__YOUR ASSIGNMENT__
Filter the entries that follow, copying every line in which the word "outline" appears.

[Entries taken from a collection]

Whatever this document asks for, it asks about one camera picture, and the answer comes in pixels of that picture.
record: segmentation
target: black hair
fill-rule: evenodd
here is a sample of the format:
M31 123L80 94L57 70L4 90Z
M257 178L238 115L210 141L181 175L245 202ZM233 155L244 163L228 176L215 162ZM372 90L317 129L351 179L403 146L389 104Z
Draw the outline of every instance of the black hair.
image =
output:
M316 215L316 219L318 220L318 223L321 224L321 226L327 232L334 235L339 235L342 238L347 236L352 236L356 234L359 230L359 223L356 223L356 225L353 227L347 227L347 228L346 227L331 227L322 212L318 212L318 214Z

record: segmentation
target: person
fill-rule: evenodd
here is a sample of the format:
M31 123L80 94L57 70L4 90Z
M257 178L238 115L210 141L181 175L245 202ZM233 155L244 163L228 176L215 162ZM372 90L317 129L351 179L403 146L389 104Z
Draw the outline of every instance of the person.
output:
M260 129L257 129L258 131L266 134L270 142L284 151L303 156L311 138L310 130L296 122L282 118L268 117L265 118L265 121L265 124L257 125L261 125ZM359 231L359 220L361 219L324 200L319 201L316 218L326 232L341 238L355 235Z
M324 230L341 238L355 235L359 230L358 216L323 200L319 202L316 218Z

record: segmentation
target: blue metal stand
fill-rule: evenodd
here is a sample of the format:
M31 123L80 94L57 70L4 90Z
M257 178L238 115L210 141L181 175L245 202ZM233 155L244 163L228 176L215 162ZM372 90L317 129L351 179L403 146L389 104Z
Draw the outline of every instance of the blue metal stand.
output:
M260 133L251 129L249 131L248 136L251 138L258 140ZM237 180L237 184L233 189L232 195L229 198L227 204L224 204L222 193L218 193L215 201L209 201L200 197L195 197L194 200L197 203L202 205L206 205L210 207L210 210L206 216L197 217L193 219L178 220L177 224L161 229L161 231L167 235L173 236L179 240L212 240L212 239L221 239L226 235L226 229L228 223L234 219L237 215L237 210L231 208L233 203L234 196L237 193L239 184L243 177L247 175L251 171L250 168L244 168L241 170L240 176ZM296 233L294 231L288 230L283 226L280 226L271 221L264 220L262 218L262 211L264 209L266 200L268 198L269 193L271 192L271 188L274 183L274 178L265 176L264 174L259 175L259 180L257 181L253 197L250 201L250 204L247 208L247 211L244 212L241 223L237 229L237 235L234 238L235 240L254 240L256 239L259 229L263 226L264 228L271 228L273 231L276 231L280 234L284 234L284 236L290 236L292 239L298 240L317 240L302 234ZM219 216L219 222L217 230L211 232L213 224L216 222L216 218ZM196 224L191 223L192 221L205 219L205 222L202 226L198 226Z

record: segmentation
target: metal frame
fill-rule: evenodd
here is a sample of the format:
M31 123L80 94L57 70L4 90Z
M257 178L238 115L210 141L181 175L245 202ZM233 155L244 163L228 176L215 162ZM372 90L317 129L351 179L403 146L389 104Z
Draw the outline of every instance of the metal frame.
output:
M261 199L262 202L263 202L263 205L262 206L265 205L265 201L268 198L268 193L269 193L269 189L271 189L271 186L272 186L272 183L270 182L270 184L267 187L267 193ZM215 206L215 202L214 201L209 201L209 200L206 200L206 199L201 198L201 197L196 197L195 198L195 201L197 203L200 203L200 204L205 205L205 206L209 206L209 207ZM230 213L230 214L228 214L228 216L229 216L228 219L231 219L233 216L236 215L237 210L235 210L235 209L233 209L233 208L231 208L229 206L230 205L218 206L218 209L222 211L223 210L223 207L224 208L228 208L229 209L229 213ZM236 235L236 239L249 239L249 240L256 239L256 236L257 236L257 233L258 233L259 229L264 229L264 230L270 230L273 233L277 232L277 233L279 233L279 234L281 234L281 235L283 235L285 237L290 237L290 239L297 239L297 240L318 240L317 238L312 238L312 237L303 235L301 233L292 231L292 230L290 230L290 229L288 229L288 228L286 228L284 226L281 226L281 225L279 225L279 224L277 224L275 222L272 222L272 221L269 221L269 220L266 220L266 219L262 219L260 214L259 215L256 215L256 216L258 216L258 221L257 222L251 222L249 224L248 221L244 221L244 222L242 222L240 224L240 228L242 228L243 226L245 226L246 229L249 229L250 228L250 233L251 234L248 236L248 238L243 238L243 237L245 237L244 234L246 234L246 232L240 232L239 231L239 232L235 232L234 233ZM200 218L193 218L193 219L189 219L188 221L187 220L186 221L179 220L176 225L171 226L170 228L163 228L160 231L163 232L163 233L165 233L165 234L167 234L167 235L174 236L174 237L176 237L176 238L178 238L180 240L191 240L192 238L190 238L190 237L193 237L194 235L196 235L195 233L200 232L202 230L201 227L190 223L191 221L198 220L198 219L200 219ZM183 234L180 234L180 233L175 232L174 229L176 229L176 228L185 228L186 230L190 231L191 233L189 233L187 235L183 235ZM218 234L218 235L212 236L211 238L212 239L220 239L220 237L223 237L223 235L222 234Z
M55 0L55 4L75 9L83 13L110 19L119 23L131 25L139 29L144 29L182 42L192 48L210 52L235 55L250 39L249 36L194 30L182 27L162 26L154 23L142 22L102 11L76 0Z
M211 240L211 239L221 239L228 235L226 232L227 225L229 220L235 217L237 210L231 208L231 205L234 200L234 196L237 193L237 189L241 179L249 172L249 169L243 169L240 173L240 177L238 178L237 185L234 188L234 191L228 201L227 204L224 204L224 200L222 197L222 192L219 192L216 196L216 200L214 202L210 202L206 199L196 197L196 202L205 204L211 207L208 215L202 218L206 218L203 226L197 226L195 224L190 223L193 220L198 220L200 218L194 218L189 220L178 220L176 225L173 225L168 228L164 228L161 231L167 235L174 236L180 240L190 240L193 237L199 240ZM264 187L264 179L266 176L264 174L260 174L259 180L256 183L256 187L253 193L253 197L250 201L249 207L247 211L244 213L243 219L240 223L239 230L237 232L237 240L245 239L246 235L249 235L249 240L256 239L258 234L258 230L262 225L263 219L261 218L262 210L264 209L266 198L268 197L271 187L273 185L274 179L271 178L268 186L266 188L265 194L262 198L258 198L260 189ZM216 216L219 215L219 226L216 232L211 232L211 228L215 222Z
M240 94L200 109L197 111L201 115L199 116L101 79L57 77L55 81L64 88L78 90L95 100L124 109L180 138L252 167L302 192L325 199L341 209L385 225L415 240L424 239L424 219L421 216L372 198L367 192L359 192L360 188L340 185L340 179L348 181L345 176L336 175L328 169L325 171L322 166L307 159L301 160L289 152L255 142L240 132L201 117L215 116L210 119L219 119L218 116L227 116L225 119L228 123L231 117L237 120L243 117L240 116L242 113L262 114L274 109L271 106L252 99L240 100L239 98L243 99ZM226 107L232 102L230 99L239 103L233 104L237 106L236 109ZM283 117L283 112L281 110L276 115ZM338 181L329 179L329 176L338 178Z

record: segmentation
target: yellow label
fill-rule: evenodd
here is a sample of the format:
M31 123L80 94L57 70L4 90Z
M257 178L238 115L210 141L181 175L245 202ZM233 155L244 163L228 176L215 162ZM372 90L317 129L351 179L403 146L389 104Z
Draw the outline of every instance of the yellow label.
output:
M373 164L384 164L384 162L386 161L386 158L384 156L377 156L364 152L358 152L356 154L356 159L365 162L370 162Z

__ANSWER SPACE__
Draw the outline of every instance of the black hair.
Draw the outline of every instance of the person.
Draw the outline of every instance of the blue metal stand.
Draw the outline of every instance of the metal frame.
Draw the outline of every instance of the yellow label.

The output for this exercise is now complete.